All lines before the one containing "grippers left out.", plus that line itself, are to be printed exactly as they appear below.

__Dataset extract__
++++++
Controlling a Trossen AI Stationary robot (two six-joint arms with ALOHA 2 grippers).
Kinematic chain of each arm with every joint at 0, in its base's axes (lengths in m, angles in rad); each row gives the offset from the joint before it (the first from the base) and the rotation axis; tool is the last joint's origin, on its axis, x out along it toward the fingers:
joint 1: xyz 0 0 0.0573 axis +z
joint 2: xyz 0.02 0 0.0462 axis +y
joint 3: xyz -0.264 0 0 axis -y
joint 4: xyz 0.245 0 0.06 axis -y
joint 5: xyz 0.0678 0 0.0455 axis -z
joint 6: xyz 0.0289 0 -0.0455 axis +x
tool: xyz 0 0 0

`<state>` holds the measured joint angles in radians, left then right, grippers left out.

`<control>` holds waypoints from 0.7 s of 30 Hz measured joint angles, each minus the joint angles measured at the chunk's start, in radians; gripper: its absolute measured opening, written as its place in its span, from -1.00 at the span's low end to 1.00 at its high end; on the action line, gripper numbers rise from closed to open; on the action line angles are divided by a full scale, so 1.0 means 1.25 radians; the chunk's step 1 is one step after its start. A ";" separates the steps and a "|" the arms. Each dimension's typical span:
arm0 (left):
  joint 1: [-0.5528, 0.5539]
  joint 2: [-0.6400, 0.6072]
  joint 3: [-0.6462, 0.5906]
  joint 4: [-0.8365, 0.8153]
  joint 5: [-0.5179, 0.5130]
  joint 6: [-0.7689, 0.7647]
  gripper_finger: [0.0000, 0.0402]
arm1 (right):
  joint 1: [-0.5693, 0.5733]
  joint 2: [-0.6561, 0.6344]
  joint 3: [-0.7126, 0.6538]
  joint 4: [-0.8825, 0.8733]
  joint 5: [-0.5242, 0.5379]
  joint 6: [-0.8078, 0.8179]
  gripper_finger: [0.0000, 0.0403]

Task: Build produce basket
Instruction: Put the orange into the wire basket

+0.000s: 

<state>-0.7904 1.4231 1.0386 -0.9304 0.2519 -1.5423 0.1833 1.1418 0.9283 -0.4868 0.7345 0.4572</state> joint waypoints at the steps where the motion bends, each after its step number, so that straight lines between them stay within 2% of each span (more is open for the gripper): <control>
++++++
__Reply to the exercise__
Controlling a Trossen AI Stationary robot (two six-joint arms with ALOHA 2 grippers).
Kinematic chain of each arm with every joint at 0, in its base's axes (lengths in m, angles in rad); each row gives the offset from the joint before it (the first from the base) and the rotation axis; tool is the last joint's origin, on its axis, x out along it toward the fingers:
joint 1: xyz 0 0 0.0573 axis +z
joint 2: xyz 0.02 0 0.0462 axis +y
joint 3: xyz -0.264 0 0 axis -y
joint 4: xyz 0.245 0 0.06 axis -y
joint 5: xyz 0.0678 0 0.0455 axis -z
joint 6: xyz 0.0289 0 -0.0455 axis +x
tool: xyz 0 0 0

`<state>` holds the measured joint angles in radians, left then right, grippers left out.

That finishes the output.